The East India Company obtained a charter in 1793, which granted it a monopoly to trade with East for 20 years. However, the English merchants had bad days after Napoleon Bonaparte rose to power. Napoleon Bonaparte introduced the Berlin decree of 1806 and Milan Decree of 1807, which prohibited the import of British goods into European nations. Also, Adam Smith’s free-trade theory had also gained a lot of traction in those days. The advocates of this idea began making claims that ending the East India Company’s monopoly in trade with India would benefit British commerce and industry. Due to these hardships, the British traders urged for access to East’s ports and the dissolution of the East India Company’s trade monopoly in response to these difficulties.
It was argued by many such as the Evangelicals that it was the duty of Great Britain to improve the religion and morals of the Indian people. This demand was amplified when the Evangelist Charles Grant was elected to the Court of Directors. Those who spoke on behalf of the Company opposed the move on the ground that it would amount to interference with the religion of the people and would alarm them and rouse their religious antagonism.
Provisions or Features of The Charter Act of 1813
• It expressly asserted the Crown’s sovereignty over British India.
• The Company’s monopoly on trade in India was ended. The Indian trade was made available to all British merchants, but the company’s monopoly over tea and commerce with China were maintained.

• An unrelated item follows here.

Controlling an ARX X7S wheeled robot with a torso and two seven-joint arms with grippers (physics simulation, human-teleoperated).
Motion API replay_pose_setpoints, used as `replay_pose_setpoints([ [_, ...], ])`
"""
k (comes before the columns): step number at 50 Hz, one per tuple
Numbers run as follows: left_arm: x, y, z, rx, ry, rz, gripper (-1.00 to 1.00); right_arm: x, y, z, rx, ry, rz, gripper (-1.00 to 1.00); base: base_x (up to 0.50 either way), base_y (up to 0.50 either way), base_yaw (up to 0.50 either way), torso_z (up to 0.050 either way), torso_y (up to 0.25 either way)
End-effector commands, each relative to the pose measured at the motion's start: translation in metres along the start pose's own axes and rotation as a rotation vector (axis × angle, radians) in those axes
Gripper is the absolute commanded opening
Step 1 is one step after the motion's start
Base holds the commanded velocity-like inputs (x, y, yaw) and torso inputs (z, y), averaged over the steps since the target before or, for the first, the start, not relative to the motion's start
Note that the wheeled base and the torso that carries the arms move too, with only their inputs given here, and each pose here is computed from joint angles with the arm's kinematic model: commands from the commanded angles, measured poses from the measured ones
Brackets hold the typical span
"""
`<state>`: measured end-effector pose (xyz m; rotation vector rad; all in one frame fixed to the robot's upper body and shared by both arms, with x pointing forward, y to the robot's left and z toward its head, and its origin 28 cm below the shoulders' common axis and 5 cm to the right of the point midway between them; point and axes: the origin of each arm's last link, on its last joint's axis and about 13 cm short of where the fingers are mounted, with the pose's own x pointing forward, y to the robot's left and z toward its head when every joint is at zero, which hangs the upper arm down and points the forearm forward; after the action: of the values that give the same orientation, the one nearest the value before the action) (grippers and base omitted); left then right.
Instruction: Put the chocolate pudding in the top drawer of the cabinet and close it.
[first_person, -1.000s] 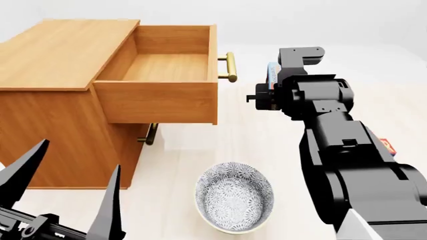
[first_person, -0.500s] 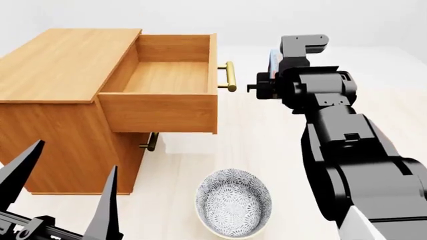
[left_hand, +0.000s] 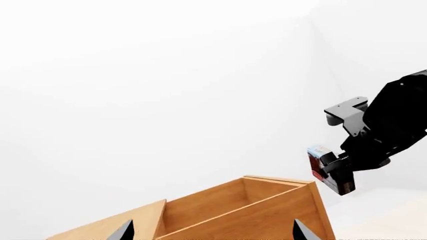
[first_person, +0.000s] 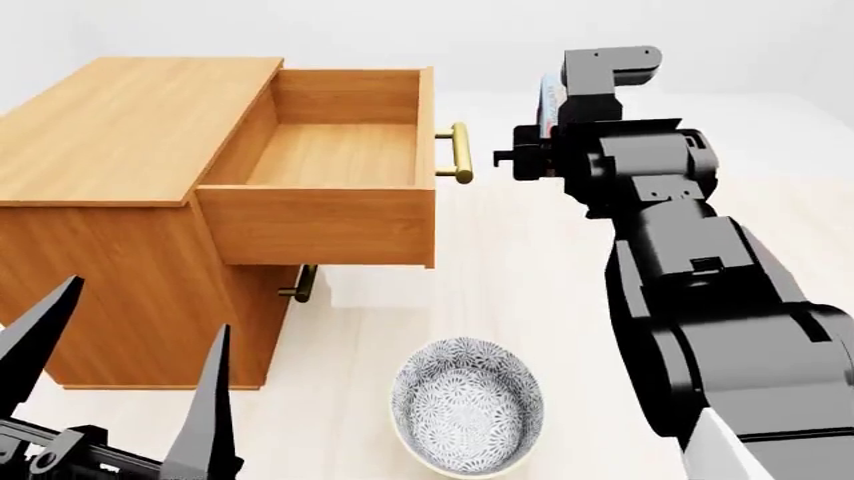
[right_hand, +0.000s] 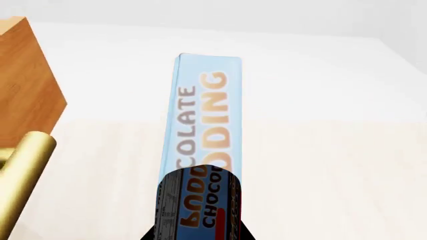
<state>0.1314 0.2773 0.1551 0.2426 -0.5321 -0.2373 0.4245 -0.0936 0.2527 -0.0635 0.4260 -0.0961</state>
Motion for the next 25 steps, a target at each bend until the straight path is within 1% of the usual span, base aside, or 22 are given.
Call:
replay_pose_setpoints([
  [1, 0.001, 0.0, -0.003, 0.0, 0.014, 0.007, 1.0, -0.003, 0.003, 0.01, -0.03, -0.049, 0.008, -1.0, 0.0, 0.0, 0.0, 0.0, 0.0],
  [25, -0.003, 0.0, -0.006, -0.004, 0.032, -0.03, 1.0, -0.026, 0.009, 0.046, -0.088, -0.068, 0.079, -1.0, 0.0, 0.0, 0.0, 0.0, 0.0],
])
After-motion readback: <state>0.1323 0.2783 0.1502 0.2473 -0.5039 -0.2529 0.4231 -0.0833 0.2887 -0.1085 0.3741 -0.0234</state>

• The act permitted Christian missionaries to propagate and preach their religion.
• The Governor-General and Council’s legislative powers was limited both by the constitution itself and in practice to Bengal’s presidency.
• The company debt was to be reduced and dividend was fixed 10.5% per annum.
• Financial provision was also made to encourage a revival in Indian literature and for the promotion of science. The Company must spend rupees one lakh annually for religious and educational learning of Indians.
• The Act empowered the local governments to impose taxes on persons subject to Supreme Court jurisdiction. They could also punish the persons for not paying taxes.
• British subjects coming to India for trade or other lawful purposes under the system of licenses were liable to taxation by the Company’s government in India. Justices of the Peace were appointed to try cases brought against them for trespass, assault, and also for small debts. This established a vicious cycle in which Europeans could only be judged in India by European judges.